- **PROBLEM DESCRIPTION**
Would you reproduce each of the records below precisely, with the pictures left out?

*** Opening of MATERIAL FOR THIS TASK ***

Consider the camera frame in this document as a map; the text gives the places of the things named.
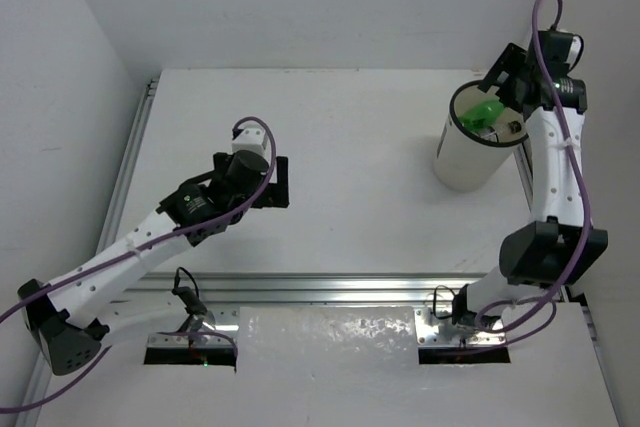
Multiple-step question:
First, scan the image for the green plastic bottle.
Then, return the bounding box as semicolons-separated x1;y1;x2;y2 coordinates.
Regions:
459;100;505;132

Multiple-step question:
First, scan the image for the blue label clear bottle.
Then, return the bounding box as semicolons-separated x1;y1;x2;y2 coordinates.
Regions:
476;120;523;143

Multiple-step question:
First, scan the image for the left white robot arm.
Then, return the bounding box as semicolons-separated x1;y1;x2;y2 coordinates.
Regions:
18;150;289;376

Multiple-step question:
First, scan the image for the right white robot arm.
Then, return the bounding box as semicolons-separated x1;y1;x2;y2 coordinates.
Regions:
451;28;608;332

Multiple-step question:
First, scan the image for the white bin with black rim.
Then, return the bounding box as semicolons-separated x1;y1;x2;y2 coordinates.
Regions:
433;80;528;192

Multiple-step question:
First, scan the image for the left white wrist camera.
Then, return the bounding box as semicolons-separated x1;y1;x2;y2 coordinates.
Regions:
231;127;268;157

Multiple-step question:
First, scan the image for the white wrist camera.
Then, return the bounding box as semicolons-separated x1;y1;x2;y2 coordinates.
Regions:
231;127;268;157
559;29;584;69

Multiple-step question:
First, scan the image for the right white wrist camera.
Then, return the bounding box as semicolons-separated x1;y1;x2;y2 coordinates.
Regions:
559;29;584;69

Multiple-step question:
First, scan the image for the front aluminium rail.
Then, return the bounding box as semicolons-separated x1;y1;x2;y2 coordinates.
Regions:
119;271;566;306

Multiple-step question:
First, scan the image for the aluminium rail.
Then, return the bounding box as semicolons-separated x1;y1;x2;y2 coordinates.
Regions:
119;271;566;306
96;77;159;254

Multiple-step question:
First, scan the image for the left aluminium rail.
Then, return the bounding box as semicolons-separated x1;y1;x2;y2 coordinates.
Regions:
96;77;159;254

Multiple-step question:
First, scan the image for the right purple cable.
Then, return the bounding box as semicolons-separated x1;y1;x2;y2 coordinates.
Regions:
474;0;594;348

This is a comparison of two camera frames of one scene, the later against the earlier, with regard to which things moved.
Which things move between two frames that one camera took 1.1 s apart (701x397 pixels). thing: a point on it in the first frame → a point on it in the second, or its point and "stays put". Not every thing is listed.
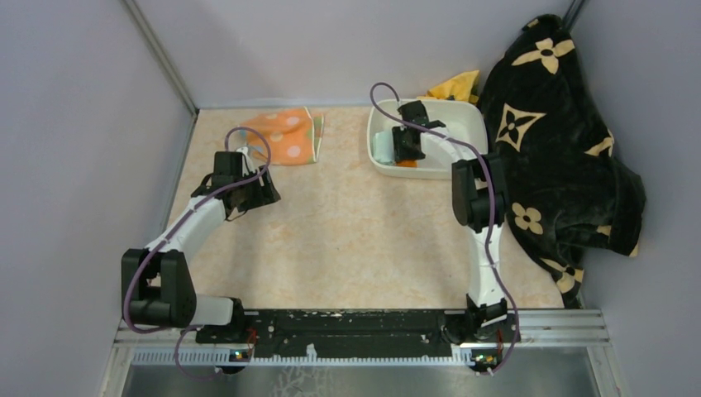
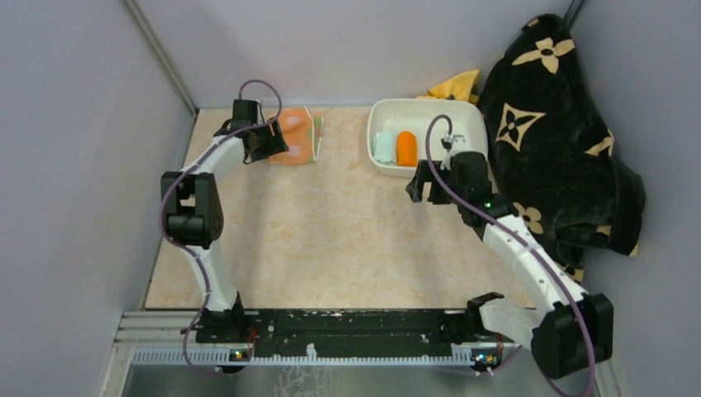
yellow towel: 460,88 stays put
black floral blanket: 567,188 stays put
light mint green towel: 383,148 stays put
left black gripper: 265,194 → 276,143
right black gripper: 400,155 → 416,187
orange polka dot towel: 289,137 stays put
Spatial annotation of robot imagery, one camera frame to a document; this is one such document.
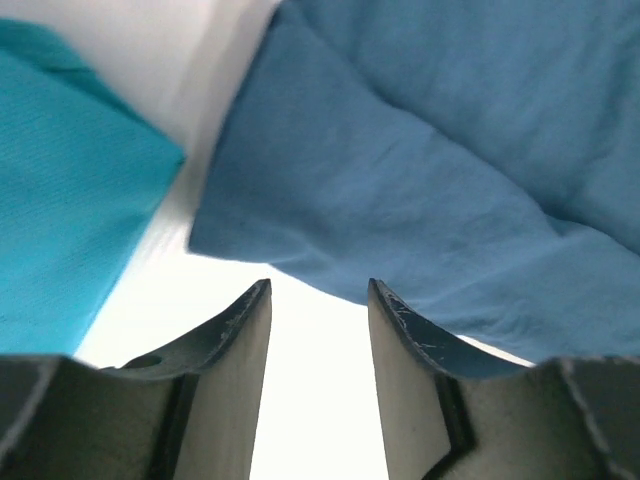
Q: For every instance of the teal folded t shirt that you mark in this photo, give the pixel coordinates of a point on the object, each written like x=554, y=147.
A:
x=81, y=178

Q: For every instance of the dark blue t shirt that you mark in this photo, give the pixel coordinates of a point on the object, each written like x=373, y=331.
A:
x=480, y=157

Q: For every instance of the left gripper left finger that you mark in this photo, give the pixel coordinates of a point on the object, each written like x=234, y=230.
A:
x=187, y=410

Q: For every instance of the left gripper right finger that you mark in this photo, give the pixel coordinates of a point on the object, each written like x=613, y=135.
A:
x=450, y=410

*** Close of MATERIAL FOR THIS TASK ***

- **TASK OUTPUT**
Consider the camera frame in this document as a map; the text gives the places of the things named.
Multiple-step question:
First, scan the image for the green plastic bottle.
Then, return the bounding box as semicolons-separated x1;y1;x2;y2 coordinates.
Regions:
459;100;505;132

Multiple-step question:
First, scan the image for the blue label clear bottle.
Then, return the bounding box as semicolons-separated x1;y1;x2;y2 coordinates.
Regions:
476;120;523;143

Multiple-step question:
First, scan the image for the left white robot arm.
Then, return the bounding box as semicolons-separated x1;y1;x2;y2 coordinates.
Regions:
18;150;289;376

Multiple-step question:
First, scan the image for the right white robot arm.
Then, return the bounding box as semicolons-separated x1;y1;x2;y2 coordinates.
Regions:
451;28;608;332

Multiple-step question:
First, scan the image for the white bin with black rim.
Then, return the bounding box as semicolons-separated x1;y1;x2;y2 coordinates.
Regions:
433;80;528;192

Multiple-step question:
First, scan the image for the left white wrist camera.
Then, return the bounding box as semicolons-separated x1;y1;x2;y2 coordinates.
Regions:
231;127;268;157

Multiple-step question:
First, scan the image for the white wrist camera.
Then, return the bounding box as semicolons-separated x1;y1;x2;y2 coordinates.
Regions:
231;127;268;157
559;29;584;69

Multiple-step question:
First, scan the image for the right white wrist camera.
Then, return the bounding box as semicolons-separated x1;y1;x2;y2 coordinates.
Regions:
559;29;584;69

Multiple-step question:
First, scan the image for the front aluminium rail.
Then, return the bounding box as semicolons-separated x1;y1;x2;y2 coordinates.
Regions:
119;271;566;306

Multiple-step question:
First, scan the image for the aluminium rail.
Then, return the bounding box as semicolons-separated x1;y1;x2;y2 coordinates.
Regions:
119;271;566;306
96;77;159;254

Multiple-step question:
First, scan the image for the left aluminium rail.
Then, return the bounding box as semicolons-separated x1;y1;x2;y2 coordinates.
Regions:
96;77;159;254

Multiple-step question:
First, scan the image for the right purple cable.
Then, return the bounding box as semicolons-separated x1;y1;x2;y2 coordinates.
Regions:
474;0;594;348

This is a comparison of two camera frames of one scene, the later against the earlier, with regard to which things moved.
Which things move between two frames that one camera took 1.1 s apart (701x397 pixels). thing: a point on it in the first frame → a point on it in the second, or its point and "stays put". Not every thing is listed.
yellow towel: 460,88 stays put
black floral blanket: 567,188 stays put
light mint green towel: 383,148 stays put
left black gripper: 265,194 → 276,143
right black gripper: 400,155 → 416,187
orange polka dot towel: 289,137 stays put
Spatial annotation of robot imagery, one camera frame to a document; this is one such document.
Q: For every instance of the teal folded t shirt that you mark in this photo, give the pixel coordinates of a point on the object, each written like x=554, y=147.
A:
x=81, y=178

Q: For every instance of the dark blue t shirt that you mark in this photo, give the pixel coordinates of a point on the object, each written like x=373, y=331.
A:
x=480, y=157

Q: For every instance of the left gripper left finger that you mark in this photo, give the pixel coordinates of a point on the object, each written like x=234, y=230.
A:
x=187, y=410

Q: For every instance of the left gripper right finger that you mark in this photo, give the pixel coordinates of a point on the object, each written like x=613, y=135.
A:
x=450, y=410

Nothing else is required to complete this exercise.